Exercise brief |
The lines to be extracted begin at the line containing "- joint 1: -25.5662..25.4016" and end at the last line of the data below; copy them exactly and leave out the pictures.

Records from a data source
• • • • •

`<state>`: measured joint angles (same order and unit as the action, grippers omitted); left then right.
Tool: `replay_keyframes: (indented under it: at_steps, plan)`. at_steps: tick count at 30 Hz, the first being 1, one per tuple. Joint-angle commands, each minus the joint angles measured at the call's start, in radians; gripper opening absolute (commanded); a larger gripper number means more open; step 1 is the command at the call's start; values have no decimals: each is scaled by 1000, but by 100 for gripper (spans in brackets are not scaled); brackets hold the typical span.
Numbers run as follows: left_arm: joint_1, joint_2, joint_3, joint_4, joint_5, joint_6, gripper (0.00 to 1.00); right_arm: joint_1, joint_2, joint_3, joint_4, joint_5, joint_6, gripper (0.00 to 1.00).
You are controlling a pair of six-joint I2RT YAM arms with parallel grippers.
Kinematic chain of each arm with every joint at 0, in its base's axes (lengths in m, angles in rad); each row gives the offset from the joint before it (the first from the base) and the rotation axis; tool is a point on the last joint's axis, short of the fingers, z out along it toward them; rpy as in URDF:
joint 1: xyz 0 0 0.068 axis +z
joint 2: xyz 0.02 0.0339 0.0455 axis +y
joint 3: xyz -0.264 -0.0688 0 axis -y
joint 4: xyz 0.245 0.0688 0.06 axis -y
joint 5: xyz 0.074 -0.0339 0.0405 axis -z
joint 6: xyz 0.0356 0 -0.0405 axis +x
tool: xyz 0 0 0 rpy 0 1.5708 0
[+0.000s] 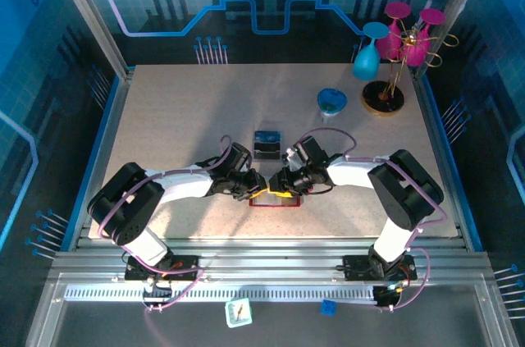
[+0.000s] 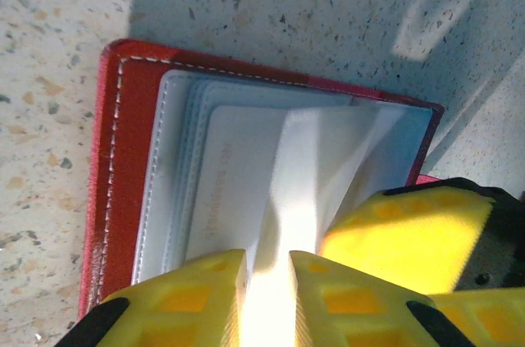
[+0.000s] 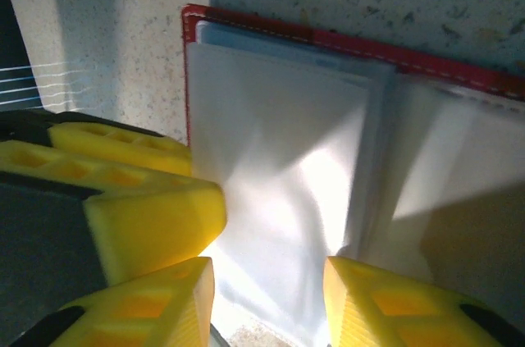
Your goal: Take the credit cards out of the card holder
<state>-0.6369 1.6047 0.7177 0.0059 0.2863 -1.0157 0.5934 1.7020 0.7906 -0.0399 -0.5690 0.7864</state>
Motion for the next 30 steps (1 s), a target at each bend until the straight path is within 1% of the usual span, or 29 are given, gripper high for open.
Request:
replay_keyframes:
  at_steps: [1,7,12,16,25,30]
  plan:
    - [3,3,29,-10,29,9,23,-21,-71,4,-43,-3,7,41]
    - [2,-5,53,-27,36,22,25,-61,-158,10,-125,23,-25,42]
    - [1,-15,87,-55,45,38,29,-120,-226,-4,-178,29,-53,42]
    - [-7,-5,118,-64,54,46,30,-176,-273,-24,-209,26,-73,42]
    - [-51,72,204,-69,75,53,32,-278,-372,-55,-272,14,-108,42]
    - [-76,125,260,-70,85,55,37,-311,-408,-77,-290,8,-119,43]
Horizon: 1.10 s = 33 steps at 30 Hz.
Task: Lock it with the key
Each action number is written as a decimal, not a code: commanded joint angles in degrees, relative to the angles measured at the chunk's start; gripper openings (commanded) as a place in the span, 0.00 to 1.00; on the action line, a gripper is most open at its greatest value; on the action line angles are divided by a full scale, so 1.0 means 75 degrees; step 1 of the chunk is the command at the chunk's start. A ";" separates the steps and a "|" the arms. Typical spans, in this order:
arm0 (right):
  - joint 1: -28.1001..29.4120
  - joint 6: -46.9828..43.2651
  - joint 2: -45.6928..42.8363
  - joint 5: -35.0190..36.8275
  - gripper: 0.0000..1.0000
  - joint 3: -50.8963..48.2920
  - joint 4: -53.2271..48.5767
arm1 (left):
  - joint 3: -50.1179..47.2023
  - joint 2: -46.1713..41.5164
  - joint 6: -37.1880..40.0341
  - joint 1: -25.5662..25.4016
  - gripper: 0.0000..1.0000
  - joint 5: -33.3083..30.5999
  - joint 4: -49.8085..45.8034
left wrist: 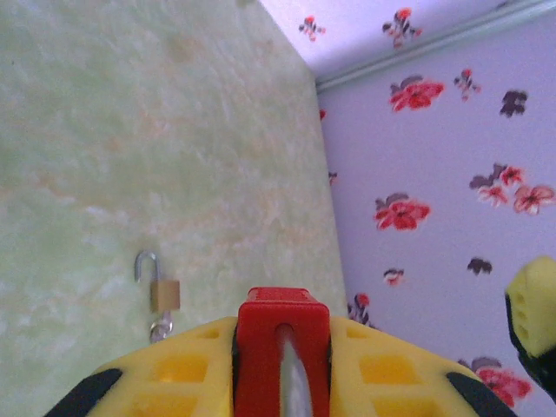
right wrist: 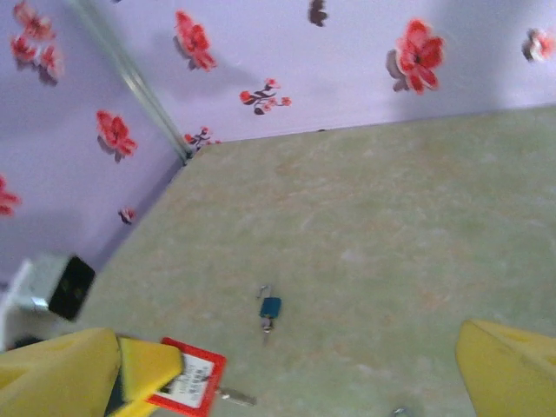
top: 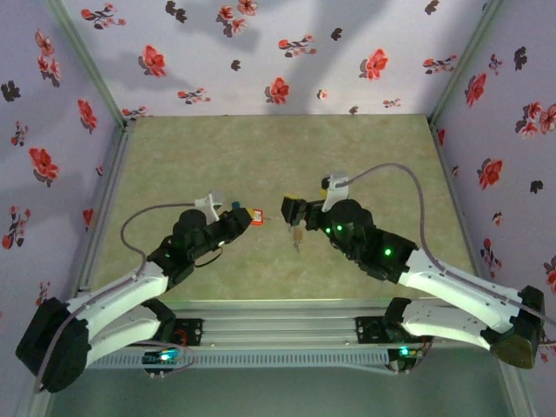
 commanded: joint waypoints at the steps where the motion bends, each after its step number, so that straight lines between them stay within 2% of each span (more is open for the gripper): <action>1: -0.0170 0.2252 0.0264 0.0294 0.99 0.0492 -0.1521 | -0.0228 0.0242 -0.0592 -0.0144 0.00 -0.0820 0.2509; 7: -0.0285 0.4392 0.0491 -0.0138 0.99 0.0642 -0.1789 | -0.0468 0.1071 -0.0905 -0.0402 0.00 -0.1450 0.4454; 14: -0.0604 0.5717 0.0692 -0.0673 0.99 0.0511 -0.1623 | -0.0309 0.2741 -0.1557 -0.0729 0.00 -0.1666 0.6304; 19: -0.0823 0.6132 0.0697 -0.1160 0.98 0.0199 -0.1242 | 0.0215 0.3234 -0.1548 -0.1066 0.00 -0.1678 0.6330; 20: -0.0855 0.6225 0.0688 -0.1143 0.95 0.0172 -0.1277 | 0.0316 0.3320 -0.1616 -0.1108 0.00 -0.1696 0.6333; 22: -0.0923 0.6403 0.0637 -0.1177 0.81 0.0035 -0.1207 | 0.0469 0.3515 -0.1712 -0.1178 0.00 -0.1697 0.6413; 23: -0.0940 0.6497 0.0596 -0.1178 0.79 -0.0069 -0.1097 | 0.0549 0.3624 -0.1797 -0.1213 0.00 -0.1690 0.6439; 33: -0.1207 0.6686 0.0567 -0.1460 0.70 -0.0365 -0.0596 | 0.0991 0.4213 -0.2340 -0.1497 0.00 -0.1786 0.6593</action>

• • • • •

Expected answer |
  - joint 1: -25.5662..25.4016
  - gripper: 0.0000..1.0000
  - joint 5: -33.3083..30.5999
  - joint 4: -49.8085..45.8034
left wrist: 
right wrist: 
top: 
 commanded: joint waypoints at the steps where the motion bends, each after its step number, so that straight lines between them stay within 2% of each span (more is open for the gripper): <action>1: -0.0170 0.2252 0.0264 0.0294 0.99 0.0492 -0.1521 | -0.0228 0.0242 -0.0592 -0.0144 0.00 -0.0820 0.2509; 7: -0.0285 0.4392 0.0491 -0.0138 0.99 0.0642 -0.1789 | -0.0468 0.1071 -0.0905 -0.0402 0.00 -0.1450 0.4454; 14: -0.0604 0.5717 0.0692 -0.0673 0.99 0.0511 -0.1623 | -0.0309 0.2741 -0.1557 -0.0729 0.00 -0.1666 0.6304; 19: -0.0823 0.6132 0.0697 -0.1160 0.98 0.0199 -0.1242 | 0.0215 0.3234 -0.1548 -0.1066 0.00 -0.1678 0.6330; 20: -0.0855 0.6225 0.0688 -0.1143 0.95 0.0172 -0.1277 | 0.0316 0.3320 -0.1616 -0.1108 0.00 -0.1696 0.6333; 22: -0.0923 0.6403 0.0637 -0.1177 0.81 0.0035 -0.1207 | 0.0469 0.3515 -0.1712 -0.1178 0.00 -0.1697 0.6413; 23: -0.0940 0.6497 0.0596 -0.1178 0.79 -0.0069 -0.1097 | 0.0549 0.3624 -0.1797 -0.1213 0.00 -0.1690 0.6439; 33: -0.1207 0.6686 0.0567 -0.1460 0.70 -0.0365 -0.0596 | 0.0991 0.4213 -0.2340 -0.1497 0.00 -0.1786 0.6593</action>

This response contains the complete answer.